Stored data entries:
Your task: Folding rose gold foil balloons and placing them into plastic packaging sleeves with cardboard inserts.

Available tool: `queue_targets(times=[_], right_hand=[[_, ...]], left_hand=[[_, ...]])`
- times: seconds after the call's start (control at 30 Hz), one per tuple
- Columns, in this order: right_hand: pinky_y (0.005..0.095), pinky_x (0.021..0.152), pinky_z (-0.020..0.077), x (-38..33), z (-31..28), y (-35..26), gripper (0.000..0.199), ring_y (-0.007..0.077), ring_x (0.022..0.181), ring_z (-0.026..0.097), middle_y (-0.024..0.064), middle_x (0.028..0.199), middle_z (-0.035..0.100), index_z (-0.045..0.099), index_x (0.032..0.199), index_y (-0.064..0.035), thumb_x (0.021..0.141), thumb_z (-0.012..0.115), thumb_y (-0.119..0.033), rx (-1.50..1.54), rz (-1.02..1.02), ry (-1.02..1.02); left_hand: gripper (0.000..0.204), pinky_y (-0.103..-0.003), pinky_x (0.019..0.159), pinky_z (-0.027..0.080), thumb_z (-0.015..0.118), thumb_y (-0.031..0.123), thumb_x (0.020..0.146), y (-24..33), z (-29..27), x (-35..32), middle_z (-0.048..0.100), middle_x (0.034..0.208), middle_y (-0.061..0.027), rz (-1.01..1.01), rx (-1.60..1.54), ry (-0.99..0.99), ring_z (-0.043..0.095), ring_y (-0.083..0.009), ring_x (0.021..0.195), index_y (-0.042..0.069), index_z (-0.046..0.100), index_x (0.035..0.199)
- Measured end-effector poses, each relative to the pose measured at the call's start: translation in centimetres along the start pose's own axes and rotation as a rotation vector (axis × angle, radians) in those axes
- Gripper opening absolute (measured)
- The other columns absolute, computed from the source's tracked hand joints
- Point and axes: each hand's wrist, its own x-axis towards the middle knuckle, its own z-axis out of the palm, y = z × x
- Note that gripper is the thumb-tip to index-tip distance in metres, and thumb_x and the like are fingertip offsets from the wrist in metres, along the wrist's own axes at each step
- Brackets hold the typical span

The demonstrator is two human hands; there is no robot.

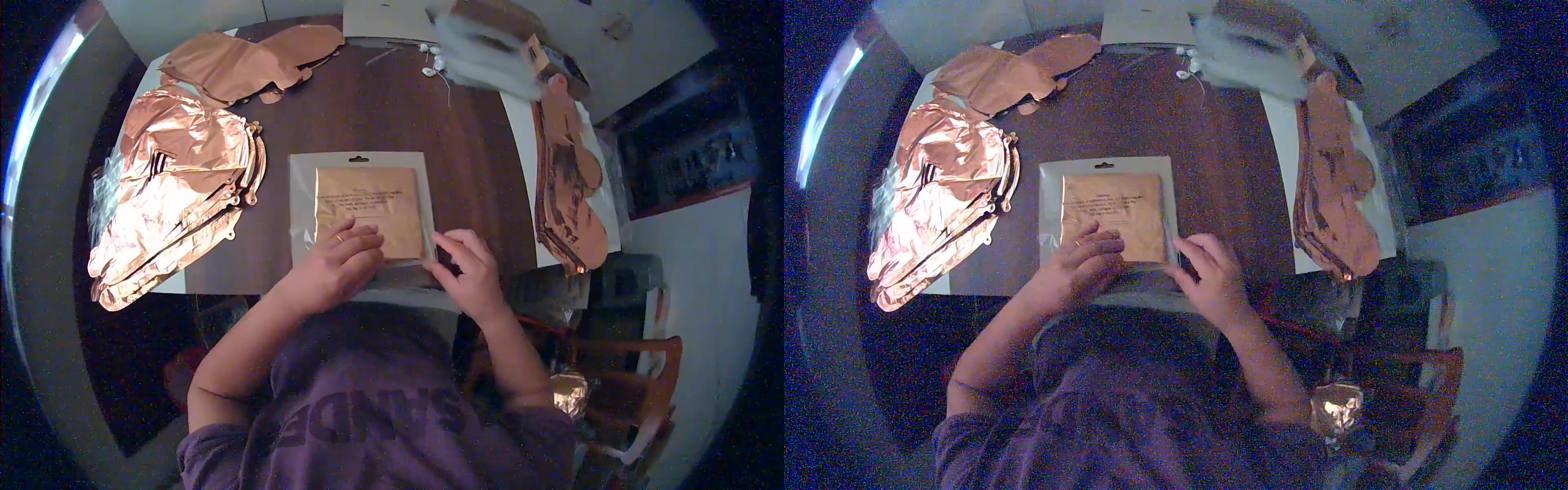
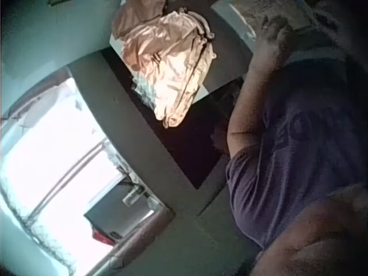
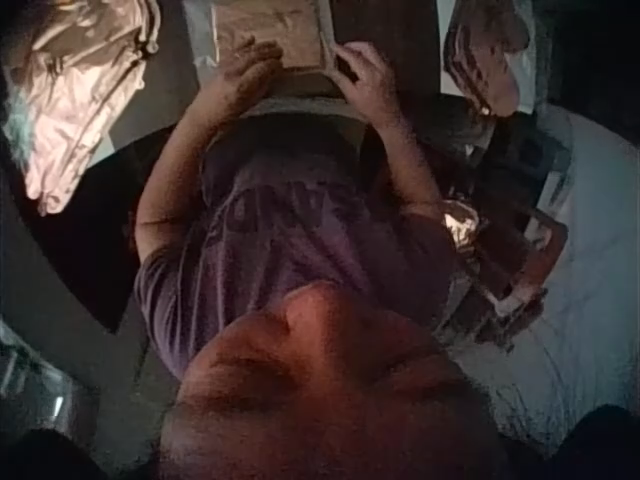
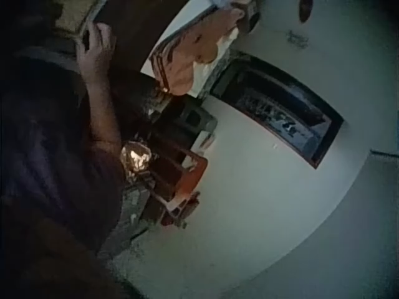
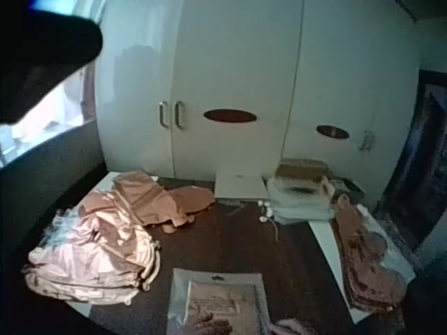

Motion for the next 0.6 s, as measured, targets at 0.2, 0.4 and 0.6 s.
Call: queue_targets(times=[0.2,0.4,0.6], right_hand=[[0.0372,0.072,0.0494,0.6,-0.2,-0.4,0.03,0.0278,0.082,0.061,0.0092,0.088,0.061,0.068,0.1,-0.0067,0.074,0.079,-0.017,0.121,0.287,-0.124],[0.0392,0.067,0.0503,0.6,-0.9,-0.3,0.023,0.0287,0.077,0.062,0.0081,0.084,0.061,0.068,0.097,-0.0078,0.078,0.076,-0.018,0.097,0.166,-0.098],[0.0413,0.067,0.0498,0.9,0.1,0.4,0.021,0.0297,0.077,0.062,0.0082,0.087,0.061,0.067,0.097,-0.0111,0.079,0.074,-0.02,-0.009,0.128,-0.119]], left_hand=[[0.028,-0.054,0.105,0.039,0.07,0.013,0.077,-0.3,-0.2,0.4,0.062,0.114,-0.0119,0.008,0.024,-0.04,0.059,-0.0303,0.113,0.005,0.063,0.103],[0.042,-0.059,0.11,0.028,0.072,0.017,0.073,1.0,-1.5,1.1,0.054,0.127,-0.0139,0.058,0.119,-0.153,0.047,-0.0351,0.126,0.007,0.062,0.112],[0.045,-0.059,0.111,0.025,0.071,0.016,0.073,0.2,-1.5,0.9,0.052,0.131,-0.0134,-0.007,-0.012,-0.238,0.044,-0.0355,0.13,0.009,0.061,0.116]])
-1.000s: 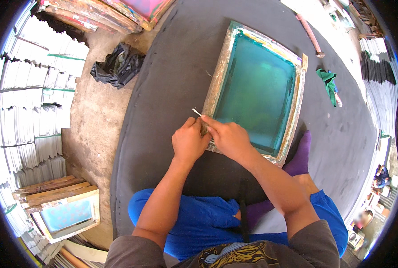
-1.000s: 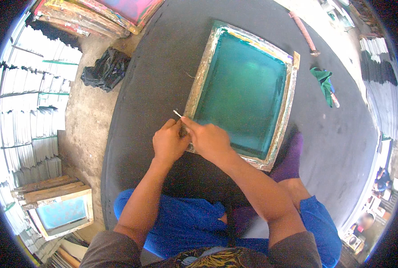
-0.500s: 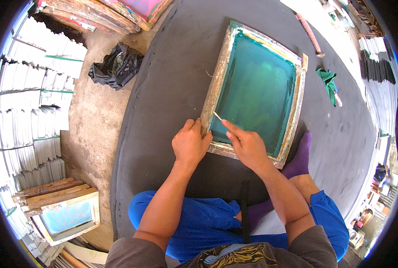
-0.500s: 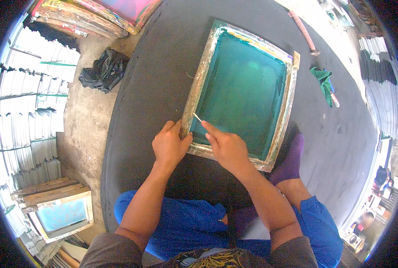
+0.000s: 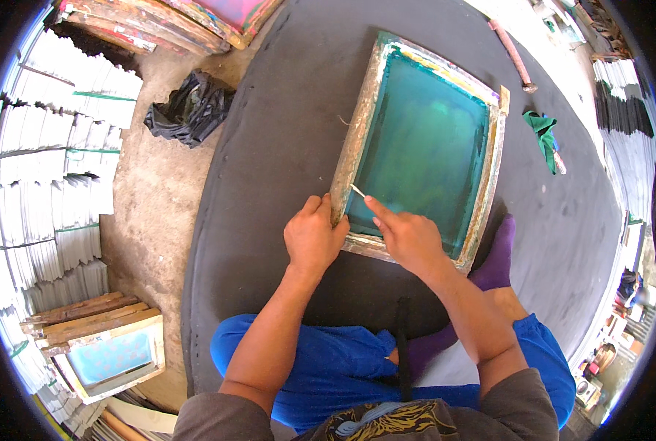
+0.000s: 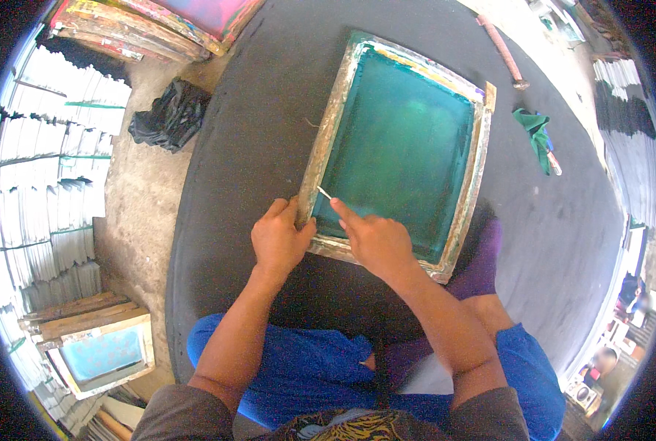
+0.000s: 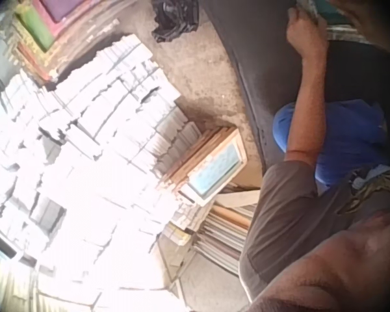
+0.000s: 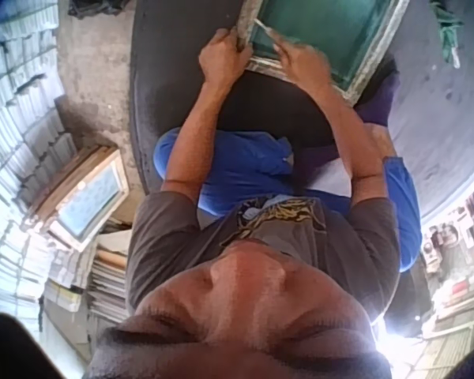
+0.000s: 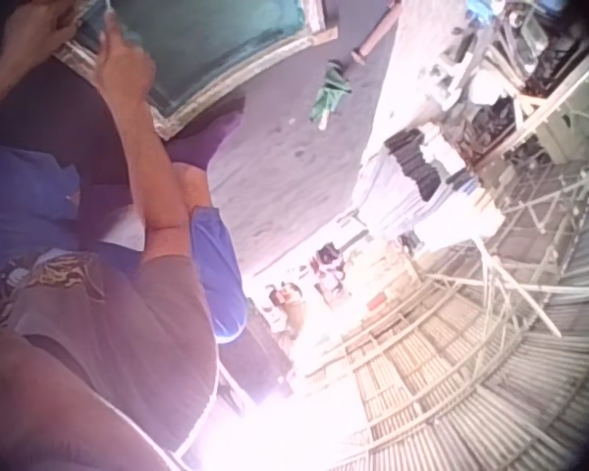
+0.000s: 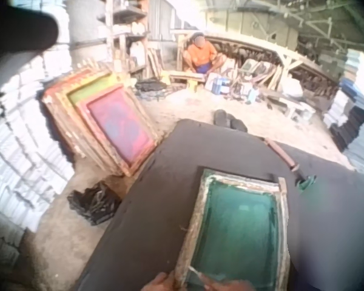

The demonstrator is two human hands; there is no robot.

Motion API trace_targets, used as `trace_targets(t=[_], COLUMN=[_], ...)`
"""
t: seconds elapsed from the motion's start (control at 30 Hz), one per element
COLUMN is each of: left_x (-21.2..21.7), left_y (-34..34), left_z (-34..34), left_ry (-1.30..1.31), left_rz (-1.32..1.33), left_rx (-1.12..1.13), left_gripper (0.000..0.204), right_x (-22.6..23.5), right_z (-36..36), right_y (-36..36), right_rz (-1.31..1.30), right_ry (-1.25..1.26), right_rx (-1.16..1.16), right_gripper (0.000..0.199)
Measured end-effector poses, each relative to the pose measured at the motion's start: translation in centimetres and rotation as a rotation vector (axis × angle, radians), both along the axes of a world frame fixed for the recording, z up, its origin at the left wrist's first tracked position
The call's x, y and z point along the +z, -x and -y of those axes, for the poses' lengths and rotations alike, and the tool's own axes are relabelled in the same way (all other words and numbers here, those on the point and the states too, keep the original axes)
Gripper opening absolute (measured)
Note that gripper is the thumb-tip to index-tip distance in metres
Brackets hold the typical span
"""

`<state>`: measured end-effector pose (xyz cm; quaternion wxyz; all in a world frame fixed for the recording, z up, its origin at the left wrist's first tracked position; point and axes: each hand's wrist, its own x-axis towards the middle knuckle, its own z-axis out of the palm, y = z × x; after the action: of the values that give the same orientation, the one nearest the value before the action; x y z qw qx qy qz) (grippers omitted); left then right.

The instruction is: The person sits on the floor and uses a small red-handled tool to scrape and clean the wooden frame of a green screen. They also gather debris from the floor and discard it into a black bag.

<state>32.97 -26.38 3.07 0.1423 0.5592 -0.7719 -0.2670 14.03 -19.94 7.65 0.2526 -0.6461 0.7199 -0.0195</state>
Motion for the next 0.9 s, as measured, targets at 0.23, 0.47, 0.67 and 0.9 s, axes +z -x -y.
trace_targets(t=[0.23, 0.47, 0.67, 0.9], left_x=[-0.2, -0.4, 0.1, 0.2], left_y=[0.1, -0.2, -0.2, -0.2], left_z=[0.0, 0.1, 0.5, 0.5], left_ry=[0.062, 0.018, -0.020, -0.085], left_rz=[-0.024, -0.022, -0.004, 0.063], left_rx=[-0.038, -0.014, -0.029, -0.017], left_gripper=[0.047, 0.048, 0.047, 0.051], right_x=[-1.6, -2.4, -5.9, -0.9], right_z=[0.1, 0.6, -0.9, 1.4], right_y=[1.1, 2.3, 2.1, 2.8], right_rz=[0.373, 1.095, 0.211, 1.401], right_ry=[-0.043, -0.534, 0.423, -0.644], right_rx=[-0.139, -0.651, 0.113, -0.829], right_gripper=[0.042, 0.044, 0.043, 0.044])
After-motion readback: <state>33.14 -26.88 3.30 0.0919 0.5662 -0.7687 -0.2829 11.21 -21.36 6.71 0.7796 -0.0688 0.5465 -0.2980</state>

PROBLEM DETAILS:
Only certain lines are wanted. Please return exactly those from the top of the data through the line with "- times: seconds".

ANSWER TO THIS TASK:
Your task: Folding rose gold foil balloons and placing them into plastic packaging sleeves with cardboard inserts.

Available tool: `queue_targets(times=[_], right_hand=[[_, ...]], left_hand=[[_, ...]])`
- times: seconds after the call's start (control at 30 Hz), one per tuple

This exercise has now been finished.